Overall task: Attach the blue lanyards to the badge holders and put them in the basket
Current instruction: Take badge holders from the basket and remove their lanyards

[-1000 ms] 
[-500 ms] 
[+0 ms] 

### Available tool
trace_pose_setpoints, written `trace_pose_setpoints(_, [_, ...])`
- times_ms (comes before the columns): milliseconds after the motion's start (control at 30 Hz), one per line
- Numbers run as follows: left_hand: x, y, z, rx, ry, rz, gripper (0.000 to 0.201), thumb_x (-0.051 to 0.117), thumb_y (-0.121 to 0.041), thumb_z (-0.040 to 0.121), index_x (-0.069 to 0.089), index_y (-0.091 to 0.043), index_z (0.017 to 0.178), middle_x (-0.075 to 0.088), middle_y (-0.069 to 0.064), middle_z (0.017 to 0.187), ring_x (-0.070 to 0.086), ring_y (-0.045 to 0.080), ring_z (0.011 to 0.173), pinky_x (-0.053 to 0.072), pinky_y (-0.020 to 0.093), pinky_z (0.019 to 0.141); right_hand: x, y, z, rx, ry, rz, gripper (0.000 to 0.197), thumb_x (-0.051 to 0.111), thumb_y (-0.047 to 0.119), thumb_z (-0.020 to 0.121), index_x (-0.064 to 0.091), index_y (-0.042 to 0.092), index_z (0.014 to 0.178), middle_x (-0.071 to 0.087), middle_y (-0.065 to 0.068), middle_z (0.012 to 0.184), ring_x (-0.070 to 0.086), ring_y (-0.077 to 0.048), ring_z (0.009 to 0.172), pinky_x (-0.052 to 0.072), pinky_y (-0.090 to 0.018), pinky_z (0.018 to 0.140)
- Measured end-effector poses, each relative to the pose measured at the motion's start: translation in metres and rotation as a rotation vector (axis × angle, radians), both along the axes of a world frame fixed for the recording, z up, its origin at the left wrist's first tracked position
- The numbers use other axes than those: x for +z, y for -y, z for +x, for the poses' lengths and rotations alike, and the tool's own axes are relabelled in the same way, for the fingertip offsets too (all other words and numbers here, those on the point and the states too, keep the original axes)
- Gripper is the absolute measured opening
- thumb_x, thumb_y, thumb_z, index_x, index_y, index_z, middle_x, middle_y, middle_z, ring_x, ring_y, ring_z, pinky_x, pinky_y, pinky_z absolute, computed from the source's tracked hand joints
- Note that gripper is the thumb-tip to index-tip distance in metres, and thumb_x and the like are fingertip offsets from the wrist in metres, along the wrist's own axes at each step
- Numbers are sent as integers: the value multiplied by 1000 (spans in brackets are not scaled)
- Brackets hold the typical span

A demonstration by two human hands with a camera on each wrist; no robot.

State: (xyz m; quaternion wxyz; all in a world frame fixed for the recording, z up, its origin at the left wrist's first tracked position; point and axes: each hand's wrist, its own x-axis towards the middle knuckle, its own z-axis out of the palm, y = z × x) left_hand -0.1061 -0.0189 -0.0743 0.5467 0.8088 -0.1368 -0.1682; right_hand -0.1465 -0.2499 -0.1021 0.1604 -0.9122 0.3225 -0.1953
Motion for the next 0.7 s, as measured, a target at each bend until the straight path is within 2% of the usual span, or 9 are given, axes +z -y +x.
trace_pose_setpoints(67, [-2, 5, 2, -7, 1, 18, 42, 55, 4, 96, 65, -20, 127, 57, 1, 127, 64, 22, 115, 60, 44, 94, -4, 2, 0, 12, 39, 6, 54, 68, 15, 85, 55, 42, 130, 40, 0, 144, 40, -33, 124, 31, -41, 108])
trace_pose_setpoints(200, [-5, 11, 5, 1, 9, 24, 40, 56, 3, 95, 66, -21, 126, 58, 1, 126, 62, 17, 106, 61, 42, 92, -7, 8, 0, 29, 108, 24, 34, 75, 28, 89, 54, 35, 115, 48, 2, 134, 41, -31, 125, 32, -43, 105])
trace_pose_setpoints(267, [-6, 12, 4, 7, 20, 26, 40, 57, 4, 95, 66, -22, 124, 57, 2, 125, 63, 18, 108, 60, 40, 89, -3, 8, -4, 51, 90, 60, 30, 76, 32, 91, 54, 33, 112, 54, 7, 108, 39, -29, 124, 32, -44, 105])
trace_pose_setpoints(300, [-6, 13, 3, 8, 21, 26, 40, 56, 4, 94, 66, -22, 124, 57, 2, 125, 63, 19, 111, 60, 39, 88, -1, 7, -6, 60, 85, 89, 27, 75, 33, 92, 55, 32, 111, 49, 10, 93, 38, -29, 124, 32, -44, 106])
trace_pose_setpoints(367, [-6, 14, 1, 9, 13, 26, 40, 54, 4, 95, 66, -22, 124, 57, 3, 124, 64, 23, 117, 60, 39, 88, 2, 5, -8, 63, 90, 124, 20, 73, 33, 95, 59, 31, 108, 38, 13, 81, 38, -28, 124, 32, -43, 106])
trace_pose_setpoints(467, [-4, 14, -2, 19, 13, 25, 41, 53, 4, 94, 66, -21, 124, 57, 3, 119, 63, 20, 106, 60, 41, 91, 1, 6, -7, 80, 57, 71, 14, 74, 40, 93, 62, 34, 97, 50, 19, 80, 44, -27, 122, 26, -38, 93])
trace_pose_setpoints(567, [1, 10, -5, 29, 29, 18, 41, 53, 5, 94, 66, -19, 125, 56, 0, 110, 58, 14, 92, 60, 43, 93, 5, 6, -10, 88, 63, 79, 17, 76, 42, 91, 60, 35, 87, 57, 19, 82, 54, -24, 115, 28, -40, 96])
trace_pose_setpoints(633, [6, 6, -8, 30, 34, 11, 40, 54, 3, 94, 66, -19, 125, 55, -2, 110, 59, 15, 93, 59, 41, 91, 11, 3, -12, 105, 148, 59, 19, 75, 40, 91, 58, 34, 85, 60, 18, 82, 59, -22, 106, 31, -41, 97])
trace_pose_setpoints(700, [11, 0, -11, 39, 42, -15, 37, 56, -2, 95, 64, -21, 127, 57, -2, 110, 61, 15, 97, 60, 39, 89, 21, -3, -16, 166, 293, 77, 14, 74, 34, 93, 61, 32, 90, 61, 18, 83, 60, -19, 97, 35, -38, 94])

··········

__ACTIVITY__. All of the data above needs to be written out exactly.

__RESPONSE TO THE EXERCISE__.
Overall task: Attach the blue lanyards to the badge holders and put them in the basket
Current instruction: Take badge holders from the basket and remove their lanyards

[-1000 ms] 
[-500 ms] 
[+0 ms] 

### Available tool
trace_pose_setpoints, written `trace_pose_setpoints(_, [_, ...])`
- times_ms (comes before the columns): milliseconds after the motion's start (control at 30 Hz), one per line
- Numbers run as follows: left_hand: x, y, z, rx, ry, rz, gripper (0.000 to 0.201), thumb_x (-0.051 to 0.117), thumb_y (-0.121 to 0.041), thumb_z (-0.040 to 0.121), index_x (-0.069 to 0.089), index_y (-0.091 to 0.043), index_z (0.017 to 0.178), middle_x (-0.075 to 0.088), middle_y (-0.069 to 0.064), middle_z (0.017 to 0.187), ring_x (-0.070 to 0.086), ring_y (-0.045 to 0.080), ring_z (0.011 to 0.173), pinky_x (-0.053 to 0.072), pinky_y (-0.020 to 0.093), pinky_z (0.019 to 0.141); right_hand: x, y, z, rx, ry, rz, gripper (0.000 to 0.197), thumb_x (-0.051 to 0.111), thumb_y (-0.047 to 0.119), thumb_z (-0.020 to 0.121), index_x (-0.064 to 0.091), index_y (-0.042 to 0.092), index_z (0.014 to 0.178), middle_x (-0.071 to 0.087), middle_y (-0.065 to 0.068), middle_z (0.012 to 0.184), ring_x (-0.070 to 0.086), ring_y (-0.077 to 0.048), ring_z (0.009 to 0.172), pinky_x (-0.052 to 0.072), pinky_y (-0.090 to 0.018), pinky_z (0.018 to 0.140)
- Measured end-effector poses, each relative to the pose measured at the motion's start: translation in metres and rotation as a rotation vector (axis × angle, radians), both along the axes of a world frame fixed for the recording, z up, its origin at the left wrist's first tracked position
- The numbers use other axes than those: x for +z, y for -y, z for +x, for the poses' lengths and rotations alike, and the tool's own axes are relabelled in the same way, for the fingertip offsets too (all other words and numbers here, those on the point and the states too, keep the original axes)
- Gripper is the absolute measured opening
- thumb_x, thumb_y, thumb_z, index_x, index_y, index_z, middle_x, middle_y, middle_z, ring_x, ring_y, ring_z, pinky_x, pinky_y, pinky_z absolute, computed from the source's tracked hand joints
- Note that gripper is the thumb-tip to index-tip distance in metres, and thumb_x and the like are fingertip offsets from the wrist in metres, along the wrist's own axes at each step
- Numbers are sent as integers: the value multiplied by 1000 (spans in brackets are not scaled)
- Brackets hold the typical span

A demonstration by two human hands with a camera on each wrist; no robot.

State: (xyz m; quaternion wxyz; all in a world frame fixed for the recording, z up, its origin at the left wrist's first tracked position; point and axes: each hand's wrist, its own x-axis towards the middle knuckle, its own z-axis out of the palm, y = z × x) left_hand -0.1061 -0.0189 -0.0743 0.5467 0.8088 -0.1368 -0.1682; right_hand -0.1465 -0.2499 -0.1021 0.1604 -0.9122 0.3225 -0.1953
Motion for the next 0.7 s, as measured, a target at each bend until the straight path is within 2% of the usual span, or 9 are given, axes +z -y +x.
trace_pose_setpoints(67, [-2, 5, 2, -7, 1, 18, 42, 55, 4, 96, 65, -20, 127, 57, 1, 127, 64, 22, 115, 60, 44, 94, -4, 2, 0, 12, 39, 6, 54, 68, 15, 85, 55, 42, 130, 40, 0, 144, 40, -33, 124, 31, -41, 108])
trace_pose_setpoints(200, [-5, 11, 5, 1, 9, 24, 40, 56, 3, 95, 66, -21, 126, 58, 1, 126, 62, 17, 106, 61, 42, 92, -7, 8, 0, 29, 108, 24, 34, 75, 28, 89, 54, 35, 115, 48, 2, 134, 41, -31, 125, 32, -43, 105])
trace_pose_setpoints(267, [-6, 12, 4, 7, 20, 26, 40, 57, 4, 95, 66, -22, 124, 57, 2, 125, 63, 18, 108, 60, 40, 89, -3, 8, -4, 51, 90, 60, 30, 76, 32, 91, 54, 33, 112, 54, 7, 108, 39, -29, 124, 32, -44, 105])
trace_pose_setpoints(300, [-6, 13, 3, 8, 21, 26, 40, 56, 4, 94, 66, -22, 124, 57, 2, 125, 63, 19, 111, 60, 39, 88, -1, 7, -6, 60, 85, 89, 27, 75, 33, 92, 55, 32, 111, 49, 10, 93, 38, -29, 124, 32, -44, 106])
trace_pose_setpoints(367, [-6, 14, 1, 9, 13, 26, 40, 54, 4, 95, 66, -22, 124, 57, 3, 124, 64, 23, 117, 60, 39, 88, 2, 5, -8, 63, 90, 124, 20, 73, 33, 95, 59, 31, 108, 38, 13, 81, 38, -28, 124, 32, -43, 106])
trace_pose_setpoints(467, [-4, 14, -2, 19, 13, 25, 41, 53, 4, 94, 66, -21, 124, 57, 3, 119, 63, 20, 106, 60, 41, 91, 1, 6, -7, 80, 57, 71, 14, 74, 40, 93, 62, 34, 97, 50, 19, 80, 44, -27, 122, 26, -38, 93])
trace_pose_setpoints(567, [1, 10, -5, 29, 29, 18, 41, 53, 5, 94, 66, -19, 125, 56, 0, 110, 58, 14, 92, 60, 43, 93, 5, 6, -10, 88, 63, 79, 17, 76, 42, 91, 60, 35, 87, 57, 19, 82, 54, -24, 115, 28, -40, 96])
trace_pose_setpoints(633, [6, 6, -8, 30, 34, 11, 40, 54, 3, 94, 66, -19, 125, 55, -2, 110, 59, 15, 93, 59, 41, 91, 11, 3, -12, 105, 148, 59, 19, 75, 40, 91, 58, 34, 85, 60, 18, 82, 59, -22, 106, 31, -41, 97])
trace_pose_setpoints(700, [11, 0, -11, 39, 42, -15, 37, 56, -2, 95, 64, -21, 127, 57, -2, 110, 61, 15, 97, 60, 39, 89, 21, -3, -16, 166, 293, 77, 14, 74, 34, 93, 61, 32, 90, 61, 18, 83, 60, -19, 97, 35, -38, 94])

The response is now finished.